The rise in interest rates this week was fueled by a sell-off in mortgage-backed securities (MBS). Treasuries were also hit by the slowdown, sparked by Friday’s hotter-than-expected inflation report and expectations of a more aggressive rate hike by the Federal Reserve. The 10-year Treasury yield, which heavily influences mortgage rates, rose to 3.39% on Wednesday from 3.16% on Friday. (Bond yields rise when purchase prices fall.)

Rising interest rates are adding pressure on a housing market already weighed down by house prices, which have risen rapidly throughout much of the pandemic. At 5.78%, a 30-year term loan on a $500,000 home would cost $632 more per month than it did at the end of 2021, according to a Realtor.com mortgage calculator. (Barron’s is owned by the same parent company that operates Realtor.com.)

In a note Tuesday, Evercore analyst Stephen Kim said Freddie Mac’s reported rate could soon jump to 5.85%, Barron’s reported.

While interest rates are likely to fluctuate from day to day, they are unlikely to return to last year’s levels due to the Fed’s actions to control inflation. Persistently higher mortgage rates could further cool a housing market slowing from its pandemic frenzy due to a lack of affordable homes to buy.

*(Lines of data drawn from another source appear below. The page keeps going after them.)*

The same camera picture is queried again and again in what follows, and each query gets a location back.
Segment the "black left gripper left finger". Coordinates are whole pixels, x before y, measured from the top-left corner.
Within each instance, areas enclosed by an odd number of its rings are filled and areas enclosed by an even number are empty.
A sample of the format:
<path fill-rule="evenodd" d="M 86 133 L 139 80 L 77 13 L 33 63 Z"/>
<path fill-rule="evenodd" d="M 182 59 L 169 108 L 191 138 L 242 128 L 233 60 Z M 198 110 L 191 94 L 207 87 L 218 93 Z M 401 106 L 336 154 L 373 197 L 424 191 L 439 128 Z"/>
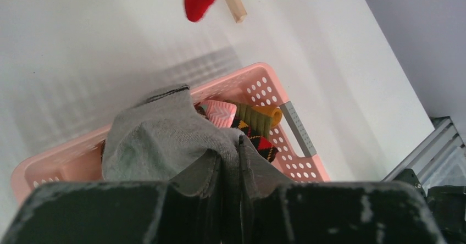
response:
<path fill-rule="evenodd" d="M 221 158 L 168 181 L 59 182 L 23 203 L 3 243 L 219 243 Z"/>

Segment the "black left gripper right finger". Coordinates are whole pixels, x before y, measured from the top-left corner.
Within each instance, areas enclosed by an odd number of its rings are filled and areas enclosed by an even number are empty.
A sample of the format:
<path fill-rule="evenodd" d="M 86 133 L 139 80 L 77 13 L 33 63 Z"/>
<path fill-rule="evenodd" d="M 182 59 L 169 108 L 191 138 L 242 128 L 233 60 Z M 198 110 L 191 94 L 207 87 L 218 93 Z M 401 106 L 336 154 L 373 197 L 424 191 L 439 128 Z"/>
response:
<path fill-rule="evenodd" d="M 243 243 L 444 243 L 425 200 L 404 182 L 287 178 L 238 141 Z"/>

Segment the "red black argyle sock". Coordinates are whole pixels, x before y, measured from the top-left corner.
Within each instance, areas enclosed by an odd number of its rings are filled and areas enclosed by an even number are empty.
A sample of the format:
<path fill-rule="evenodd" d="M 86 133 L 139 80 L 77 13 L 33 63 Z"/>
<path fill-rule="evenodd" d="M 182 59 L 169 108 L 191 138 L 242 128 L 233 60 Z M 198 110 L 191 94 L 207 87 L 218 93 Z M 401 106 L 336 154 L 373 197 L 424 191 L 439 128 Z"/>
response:
<path fill-rule="evenodd" d="M 243 120 L 234 117 L 232 128 L 241 130 L 251 141 L 257 152 L 268 162 L 273 162 L 278 149 L 269 142 L 265 137 L 261 136 L 257 131 L 247 125 Z"/>

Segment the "grey long sock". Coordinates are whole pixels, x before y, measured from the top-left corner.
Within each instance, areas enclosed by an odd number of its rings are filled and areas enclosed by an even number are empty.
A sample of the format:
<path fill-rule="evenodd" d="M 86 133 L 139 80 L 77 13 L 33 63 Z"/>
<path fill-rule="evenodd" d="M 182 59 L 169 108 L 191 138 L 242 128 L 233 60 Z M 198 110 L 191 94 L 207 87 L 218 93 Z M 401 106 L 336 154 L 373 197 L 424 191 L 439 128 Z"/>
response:
<path fill-rule="evenodd" d="M 107 181 L 169 180 L 212 149 L 222 158 L 222 241 L 240 243 L 240 136 L 241 131 L 220 129 L 199 115 L 188 85 L 158 88 L 114 119 L 103 152 L 102 176 Z"/>

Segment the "pink plastic basket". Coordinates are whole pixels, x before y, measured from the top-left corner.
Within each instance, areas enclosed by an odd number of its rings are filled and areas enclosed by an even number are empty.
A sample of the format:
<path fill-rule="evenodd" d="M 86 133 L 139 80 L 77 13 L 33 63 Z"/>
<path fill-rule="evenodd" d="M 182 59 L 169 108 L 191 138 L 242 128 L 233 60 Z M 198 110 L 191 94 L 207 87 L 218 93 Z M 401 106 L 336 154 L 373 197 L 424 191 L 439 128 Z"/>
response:
<path fill-rule="evenodd" d="M 278 153 L 273 166 L 298 182 L 330 181 L 305 127 L 279 78 L 266 63 L 255 63 L 191 91 L 195 103 L 229 99 L 252 106 L 281 109 L 284 119 L 269 132 Z M 18 204 L 37 186 L 48 182 L 95 181 L 102 177 L 98 159 L 110 126 L 91 131 L 22 161 L 13 171 L 10 185 Z"/>

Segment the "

“The housing market has slowed significantly over the past month as rate hikes take hold,” said Mike Fratantoni, chief economist at the Mortgage Bankers Association, after the Fed’s decision on Wednesday to raise interest rates by 0.75 percentage point. “We expect this slower pace to continue through the summer, but buyers may return later this year as the Fed’s plans become better understood by the market and result in reduced interest rate volatility.”

The Mortgage Bankers Association’s weekly census of mortgage applications showed applications for a home-buying loan last week were down 16% from a year earlier.

Factors such as rising interest rates and home prices have also weighed on builder sentiment. The National Association of Home Builders’ index, which measures home builder confidence, fell in June for the sixth straight month to its lowest level since the same month in 2020, the trade group said on Wednesday.

“Six consecutive monthly declines for the [index] is a clear sign of a slowing housing market in an economic environment of high inflation and slow growth,” said Robert Dietz, the trade group’s chief economist, adding that the rising cost of buying a home has particularly weighed on first-time buyers. “Builders are taking a more cautious stance as demand eases with higher mortgage rates,” he said.

May new home construction data, released Thursday morning, added to the bad sentiment. According to data released by the Census Bureau and the Department of Housing and Urban Development, two indicators of home construction, housing starts and permits, fell further-than-expected in May.

Launches fell 14.4% month-on-month to a seasonally adjusted annualized rate of 1.55 million, while approvals fell 7% to about 1.7 million.

Both declines were larger than expected. Consensus estimates collected by FactSet expect permits to fall about 1.3% from their April preliminary rate to a seasonally adjusted annual rate of 1.8 million and housing starts to fall about 0.5% from April preliminary rate will fall to 1.7 million.

Corrections & additions: Freddie Mac’s chief economist Sam Khater said this week’s 0.55 percentage point weekly rise in the average 30-year interest rate was the largest since 1987. A previous version of this article and headline incorrectly said this was the biggest jump on the record and incorrectly said the survey began in 1987.